HOW TO COMPLETE THIS TASK:
Among the entries below, only the lines from the one with "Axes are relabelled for" through the one with "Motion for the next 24" are wanted, reproduced exactly. Pictures are not wanted.

RECORD EXCERPTS:
.....
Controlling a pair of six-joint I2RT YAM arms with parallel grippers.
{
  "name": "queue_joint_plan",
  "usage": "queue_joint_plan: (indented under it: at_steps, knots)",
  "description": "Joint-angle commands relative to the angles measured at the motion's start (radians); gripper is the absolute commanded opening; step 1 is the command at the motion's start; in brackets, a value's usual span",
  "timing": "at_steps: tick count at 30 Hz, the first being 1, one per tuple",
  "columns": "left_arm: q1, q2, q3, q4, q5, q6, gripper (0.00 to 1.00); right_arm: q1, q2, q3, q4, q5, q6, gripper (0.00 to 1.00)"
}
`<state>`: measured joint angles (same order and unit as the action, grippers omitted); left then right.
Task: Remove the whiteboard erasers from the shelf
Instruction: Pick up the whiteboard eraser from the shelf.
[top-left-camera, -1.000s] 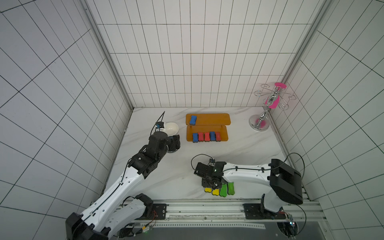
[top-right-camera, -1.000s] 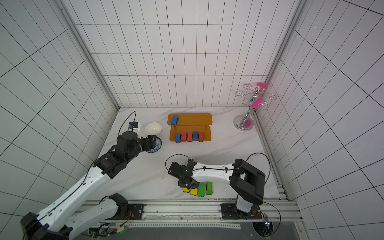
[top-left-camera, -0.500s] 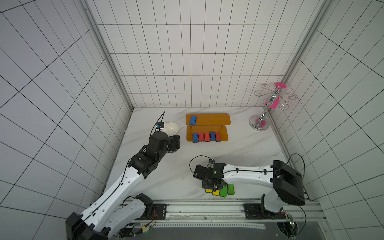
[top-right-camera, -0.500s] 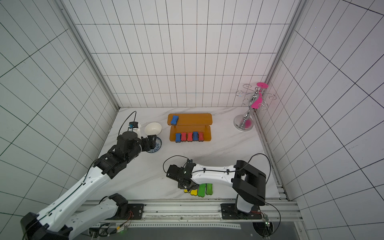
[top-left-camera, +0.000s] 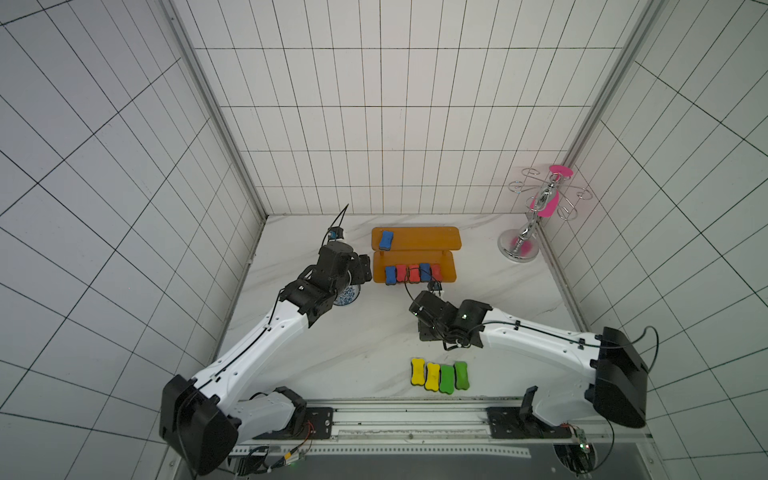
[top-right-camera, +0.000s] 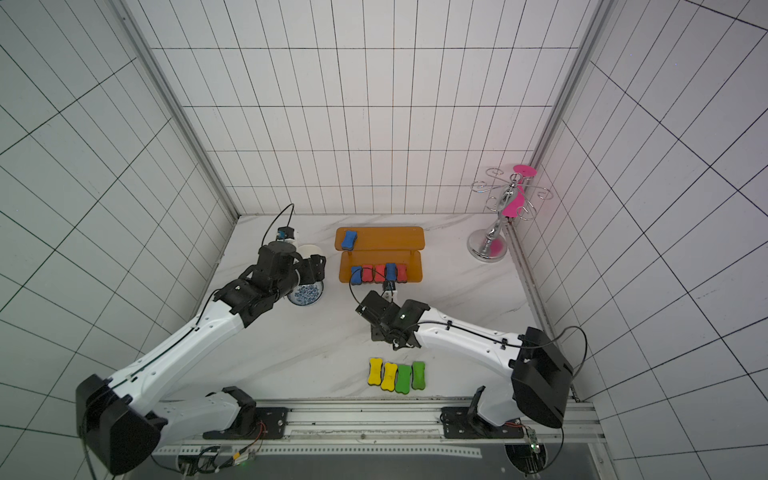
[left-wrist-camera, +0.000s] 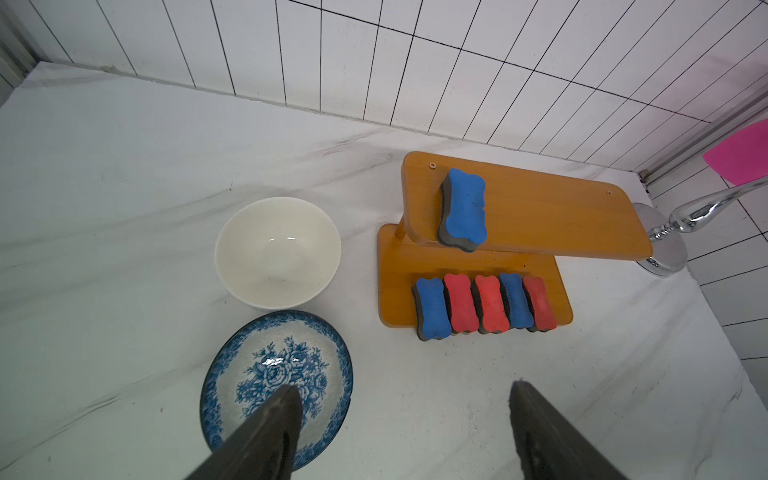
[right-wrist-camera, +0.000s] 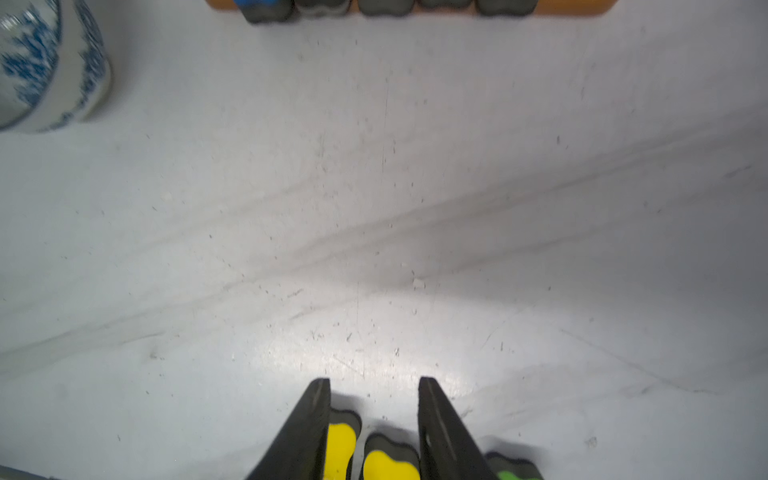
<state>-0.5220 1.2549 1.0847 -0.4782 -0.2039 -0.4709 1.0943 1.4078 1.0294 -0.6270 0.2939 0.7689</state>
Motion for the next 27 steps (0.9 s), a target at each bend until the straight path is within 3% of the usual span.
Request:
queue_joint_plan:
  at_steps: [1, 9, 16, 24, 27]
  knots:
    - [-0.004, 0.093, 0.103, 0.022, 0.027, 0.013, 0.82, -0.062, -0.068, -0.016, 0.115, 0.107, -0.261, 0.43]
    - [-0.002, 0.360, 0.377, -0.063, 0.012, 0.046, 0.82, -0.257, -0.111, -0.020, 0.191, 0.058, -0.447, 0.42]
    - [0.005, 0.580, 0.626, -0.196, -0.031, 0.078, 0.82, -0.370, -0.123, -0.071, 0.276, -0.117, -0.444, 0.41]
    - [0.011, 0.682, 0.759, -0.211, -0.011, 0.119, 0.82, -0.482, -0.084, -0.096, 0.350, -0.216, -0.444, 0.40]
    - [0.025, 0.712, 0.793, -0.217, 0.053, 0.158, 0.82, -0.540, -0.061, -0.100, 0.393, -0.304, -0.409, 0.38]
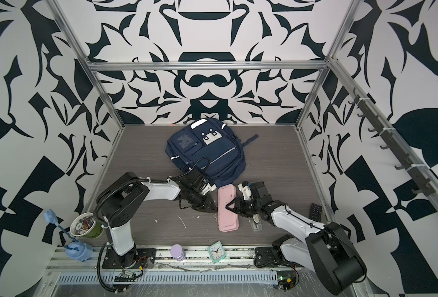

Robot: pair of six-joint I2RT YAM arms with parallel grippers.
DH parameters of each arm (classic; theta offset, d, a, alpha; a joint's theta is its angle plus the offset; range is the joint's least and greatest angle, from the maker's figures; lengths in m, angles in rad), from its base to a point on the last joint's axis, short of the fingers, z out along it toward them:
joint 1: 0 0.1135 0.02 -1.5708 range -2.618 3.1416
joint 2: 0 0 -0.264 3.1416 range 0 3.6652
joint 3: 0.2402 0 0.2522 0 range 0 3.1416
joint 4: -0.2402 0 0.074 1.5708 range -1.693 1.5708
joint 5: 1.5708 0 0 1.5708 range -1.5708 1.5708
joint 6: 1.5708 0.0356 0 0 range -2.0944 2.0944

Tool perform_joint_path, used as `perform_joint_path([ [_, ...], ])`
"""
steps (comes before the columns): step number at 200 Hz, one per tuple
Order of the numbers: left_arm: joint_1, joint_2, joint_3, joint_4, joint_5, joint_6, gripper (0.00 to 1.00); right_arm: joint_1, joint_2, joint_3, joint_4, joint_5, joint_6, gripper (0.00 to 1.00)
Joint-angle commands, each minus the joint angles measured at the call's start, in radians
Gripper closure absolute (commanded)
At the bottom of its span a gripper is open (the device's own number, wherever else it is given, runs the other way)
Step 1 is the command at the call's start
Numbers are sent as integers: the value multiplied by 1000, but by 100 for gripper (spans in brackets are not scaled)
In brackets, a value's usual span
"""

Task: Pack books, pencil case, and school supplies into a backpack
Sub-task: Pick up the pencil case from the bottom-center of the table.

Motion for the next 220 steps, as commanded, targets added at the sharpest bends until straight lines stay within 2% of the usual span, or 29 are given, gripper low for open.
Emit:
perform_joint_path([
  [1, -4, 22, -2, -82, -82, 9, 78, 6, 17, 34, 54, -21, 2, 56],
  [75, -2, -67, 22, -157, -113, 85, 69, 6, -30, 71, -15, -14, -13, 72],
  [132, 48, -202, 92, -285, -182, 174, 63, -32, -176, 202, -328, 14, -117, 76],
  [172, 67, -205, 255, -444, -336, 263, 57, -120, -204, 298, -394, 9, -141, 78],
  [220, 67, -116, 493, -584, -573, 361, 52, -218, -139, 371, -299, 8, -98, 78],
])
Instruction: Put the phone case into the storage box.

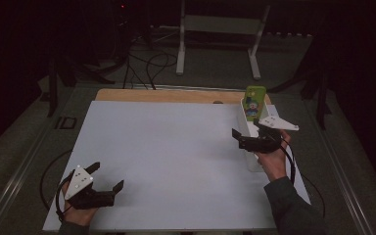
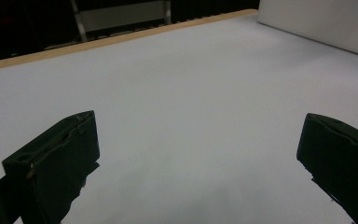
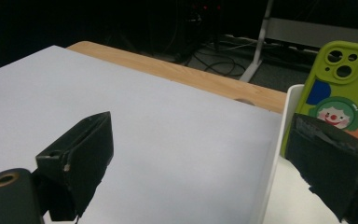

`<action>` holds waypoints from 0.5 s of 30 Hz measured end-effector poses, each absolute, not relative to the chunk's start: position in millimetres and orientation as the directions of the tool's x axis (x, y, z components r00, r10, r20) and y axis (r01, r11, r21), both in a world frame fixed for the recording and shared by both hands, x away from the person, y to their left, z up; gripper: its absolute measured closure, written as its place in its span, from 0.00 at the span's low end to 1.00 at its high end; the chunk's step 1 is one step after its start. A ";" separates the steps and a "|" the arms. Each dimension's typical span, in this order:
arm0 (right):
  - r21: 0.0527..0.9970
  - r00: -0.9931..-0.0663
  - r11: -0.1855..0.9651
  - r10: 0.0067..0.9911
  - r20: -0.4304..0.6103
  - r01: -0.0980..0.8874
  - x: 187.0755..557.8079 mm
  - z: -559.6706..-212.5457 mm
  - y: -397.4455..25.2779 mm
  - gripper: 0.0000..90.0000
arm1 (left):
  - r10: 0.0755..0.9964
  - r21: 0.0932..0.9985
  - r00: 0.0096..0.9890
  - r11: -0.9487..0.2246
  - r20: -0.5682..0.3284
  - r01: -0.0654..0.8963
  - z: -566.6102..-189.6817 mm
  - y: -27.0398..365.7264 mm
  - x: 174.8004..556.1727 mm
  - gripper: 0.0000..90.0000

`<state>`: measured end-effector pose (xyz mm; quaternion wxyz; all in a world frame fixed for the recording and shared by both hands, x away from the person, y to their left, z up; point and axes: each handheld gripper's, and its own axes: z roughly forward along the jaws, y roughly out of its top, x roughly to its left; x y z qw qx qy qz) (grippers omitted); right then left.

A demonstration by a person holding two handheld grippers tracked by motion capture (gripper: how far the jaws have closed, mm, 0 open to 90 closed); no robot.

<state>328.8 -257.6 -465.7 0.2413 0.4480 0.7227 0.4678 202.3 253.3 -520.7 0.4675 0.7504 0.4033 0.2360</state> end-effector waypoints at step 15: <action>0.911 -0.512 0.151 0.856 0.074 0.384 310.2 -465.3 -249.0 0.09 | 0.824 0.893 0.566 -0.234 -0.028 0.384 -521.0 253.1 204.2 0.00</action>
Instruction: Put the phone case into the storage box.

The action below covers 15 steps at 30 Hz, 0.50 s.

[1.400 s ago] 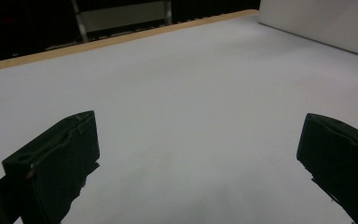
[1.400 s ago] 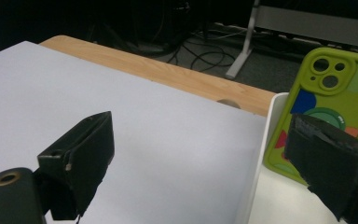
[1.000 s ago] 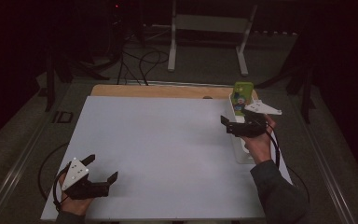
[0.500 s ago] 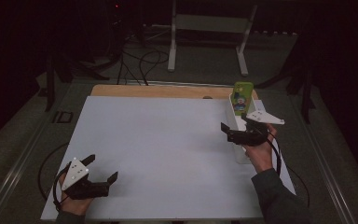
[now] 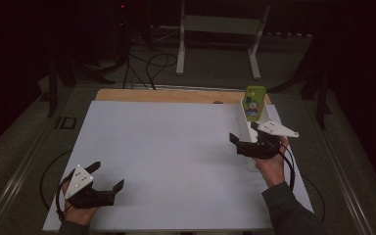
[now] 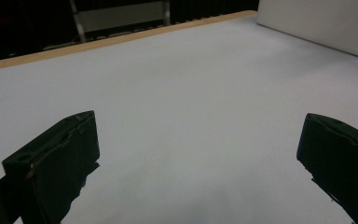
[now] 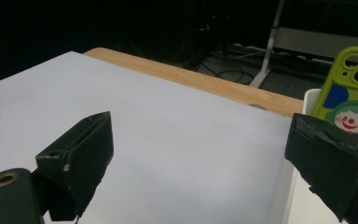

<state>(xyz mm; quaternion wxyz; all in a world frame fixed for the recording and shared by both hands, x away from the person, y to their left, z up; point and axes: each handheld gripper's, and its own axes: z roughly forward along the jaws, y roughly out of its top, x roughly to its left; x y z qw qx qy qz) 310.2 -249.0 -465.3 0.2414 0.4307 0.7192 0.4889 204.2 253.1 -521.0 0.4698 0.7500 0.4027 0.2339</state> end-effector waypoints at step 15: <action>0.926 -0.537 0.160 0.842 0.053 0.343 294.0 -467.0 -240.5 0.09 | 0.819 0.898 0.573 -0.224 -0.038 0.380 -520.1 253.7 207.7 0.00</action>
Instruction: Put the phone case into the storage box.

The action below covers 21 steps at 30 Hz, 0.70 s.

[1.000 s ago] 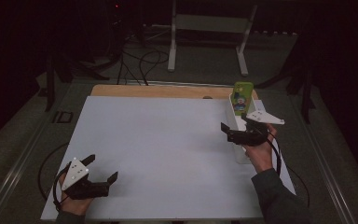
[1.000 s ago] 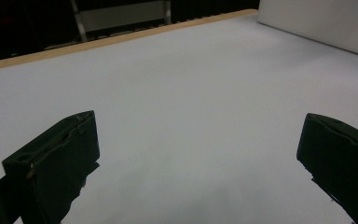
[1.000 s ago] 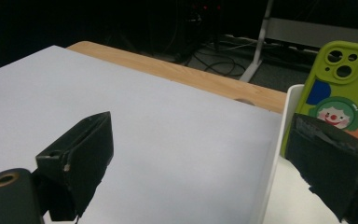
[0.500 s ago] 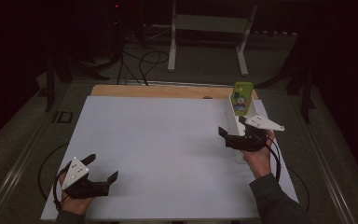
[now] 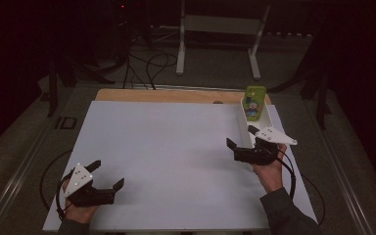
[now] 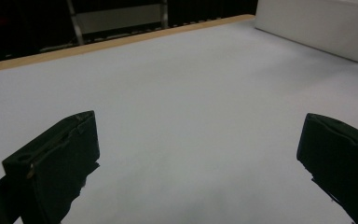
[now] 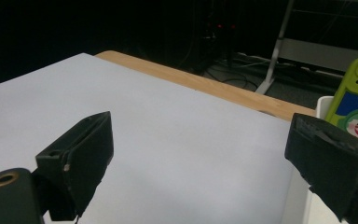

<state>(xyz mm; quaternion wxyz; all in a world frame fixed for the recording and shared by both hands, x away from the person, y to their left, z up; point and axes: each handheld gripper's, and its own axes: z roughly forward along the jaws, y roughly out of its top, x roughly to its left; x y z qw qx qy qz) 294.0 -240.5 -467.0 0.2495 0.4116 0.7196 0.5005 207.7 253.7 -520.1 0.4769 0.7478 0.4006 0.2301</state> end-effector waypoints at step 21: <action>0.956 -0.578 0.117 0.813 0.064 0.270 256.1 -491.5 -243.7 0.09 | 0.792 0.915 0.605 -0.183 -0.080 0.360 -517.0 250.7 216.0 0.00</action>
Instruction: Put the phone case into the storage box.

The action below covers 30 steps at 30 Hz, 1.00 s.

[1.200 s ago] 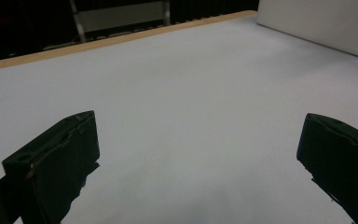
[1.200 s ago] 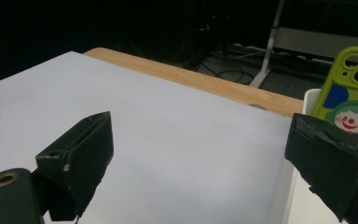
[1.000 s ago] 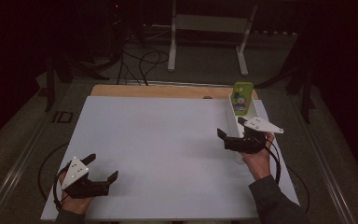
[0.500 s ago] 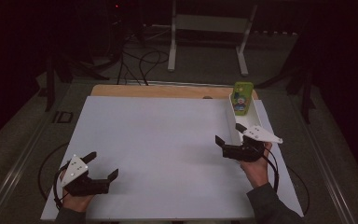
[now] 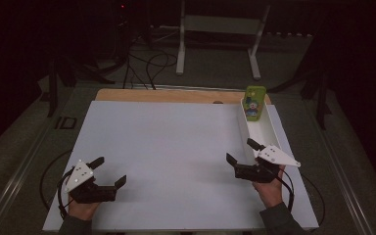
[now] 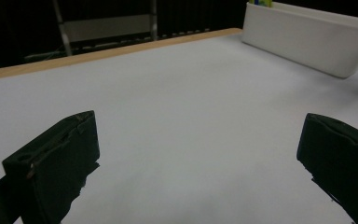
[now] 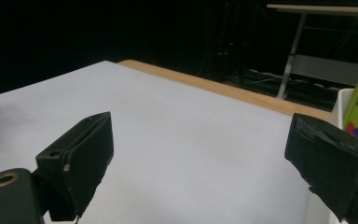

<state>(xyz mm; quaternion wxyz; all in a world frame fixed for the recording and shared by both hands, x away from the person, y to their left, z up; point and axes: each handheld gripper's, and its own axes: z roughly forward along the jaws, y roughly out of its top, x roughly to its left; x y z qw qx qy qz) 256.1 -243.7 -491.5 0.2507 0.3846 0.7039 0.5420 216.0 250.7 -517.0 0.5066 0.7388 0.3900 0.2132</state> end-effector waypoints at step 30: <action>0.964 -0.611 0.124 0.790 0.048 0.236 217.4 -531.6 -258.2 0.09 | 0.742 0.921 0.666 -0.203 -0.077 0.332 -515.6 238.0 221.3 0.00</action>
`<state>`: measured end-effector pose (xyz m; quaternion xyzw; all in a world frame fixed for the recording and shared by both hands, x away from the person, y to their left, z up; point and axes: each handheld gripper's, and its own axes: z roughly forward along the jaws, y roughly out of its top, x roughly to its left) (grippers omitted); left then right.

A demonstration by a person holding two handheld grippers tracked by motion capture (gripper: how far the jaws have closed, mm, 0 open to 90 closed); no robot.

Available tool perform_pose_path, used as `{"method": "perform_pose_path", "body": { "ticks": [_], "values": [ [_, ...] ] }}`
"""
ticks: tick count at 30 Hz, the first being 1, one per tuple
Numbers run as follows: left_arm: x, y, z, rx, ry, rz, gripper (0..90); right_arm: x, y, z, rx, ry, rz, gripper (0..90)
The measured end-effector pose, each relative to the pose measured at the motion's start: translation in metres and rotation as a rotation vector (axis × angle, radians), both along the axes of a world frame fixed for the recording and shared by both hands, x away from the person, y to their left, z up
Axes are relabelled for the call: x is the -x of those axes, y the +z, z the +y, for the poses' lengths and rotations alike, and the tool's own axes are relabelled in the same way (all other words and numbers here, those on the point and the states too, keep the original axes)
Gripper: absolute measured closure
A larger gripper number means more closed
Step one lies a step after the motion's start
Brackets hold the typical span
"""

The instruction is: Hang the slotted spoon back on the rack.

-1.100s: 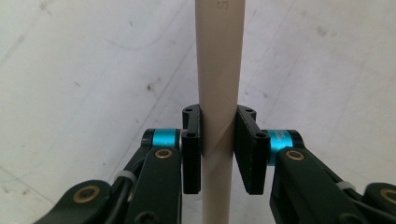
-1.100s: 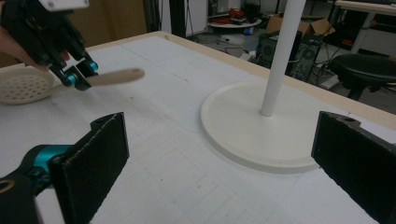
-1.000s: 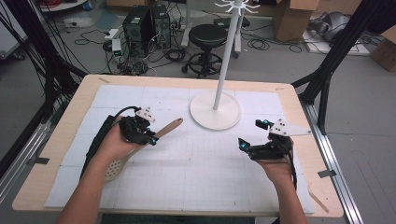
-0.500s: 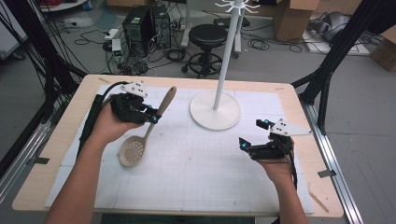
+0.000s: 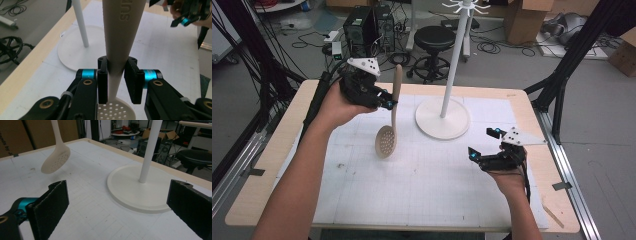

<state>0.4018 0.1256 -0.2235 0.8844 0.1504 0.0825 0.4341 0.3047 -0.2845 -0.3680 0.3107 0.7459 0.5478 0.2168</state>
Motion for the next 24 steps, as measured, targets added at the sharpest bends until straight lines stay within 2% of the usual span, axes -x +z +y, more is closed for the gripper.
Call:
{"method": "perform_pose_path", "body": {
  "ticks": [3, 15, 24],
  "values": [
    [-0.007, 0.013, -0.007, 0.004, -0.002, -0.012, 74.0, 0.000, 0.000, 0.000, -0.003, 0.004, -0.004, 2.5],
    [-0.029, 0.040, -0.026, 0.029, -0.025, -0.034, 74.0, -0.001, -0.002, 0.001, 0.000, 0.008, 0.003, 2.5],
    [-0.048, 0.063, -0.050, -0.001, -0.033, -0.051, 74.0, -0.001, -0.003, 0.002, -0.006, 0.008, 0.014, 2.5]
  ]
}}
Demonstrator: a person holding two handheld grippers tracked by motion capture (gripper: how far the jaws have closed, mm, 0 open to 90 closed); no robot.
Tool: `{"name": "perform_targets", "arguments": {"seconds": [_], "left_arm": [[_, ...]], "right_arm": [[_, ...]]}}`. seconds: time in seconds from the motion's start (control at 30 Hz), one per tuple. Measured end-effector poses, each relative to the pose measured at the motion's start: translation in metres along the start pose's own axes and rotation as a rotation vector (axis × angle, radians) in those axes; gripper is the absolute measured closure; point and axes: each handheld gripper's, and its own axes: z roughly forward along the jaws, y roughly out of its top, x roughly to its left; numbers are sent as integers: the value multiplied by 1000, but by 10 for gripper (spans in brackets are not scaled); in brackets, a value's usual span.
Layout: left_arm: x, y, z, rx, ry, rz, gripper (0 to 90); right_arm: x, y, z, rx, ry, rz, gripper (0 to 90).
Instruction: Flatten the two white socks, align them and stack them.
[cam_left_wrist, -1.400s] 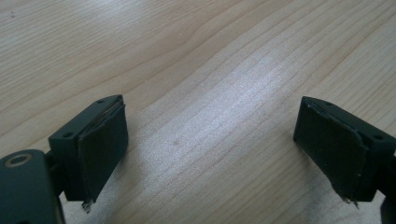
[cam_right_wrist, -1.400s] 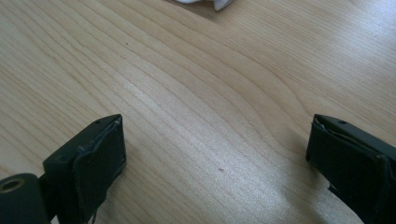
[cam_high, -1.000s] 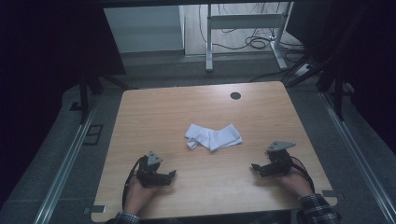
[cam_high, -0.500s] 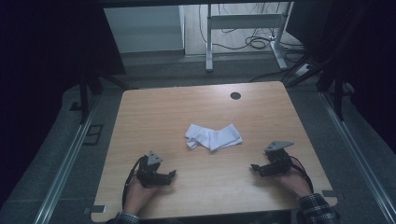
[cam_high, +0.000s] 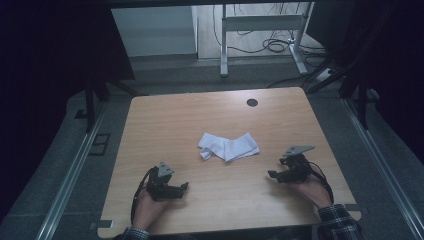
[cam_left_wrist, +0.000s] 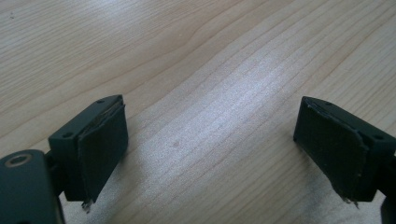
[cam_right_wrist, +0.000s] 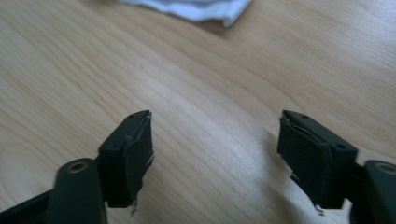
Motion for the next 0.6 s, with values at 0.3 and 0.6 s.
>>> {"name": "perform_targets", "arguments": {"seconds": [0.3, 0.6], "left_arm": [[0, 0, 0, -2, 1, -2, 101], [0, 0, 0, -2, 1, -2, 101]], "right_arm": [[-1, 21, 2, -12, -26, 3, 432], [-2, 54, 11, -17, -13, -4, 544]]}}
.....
FINAL ANSWER:
Axes are relabelled for the call: x is the -x of those axes, y the +z, z the +y, for the poses' lengths and rotations alike, and the tool's own axes are relabelled in the same way (all other words and numbers here, those on the point and the states too, keep the original axes)
Gripper: absolute measured closure
A larger gripper number means more closed
Step one lies a step after the motion's start
Brackets hold the typical span
"""

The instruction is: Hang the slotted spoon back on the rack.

-1.100s: 
-1.100s: 
-1.000s: 
-0.500s: 
+0.000s: 

<state>0.4018 0.1256 -0.2235 0.8844 0.1504 0.0825 0.4341 0.3047 -0.2845 -0.3680 0.3107 0.7459 0.5478 0.2168</state>
Motion for the next 24 steps, as measured, targets added at the sharpest bends until straight lines stay within 2% of the usual span, axes -x +z +y, more is closed for the gripper.

Nothing else belongs in this output.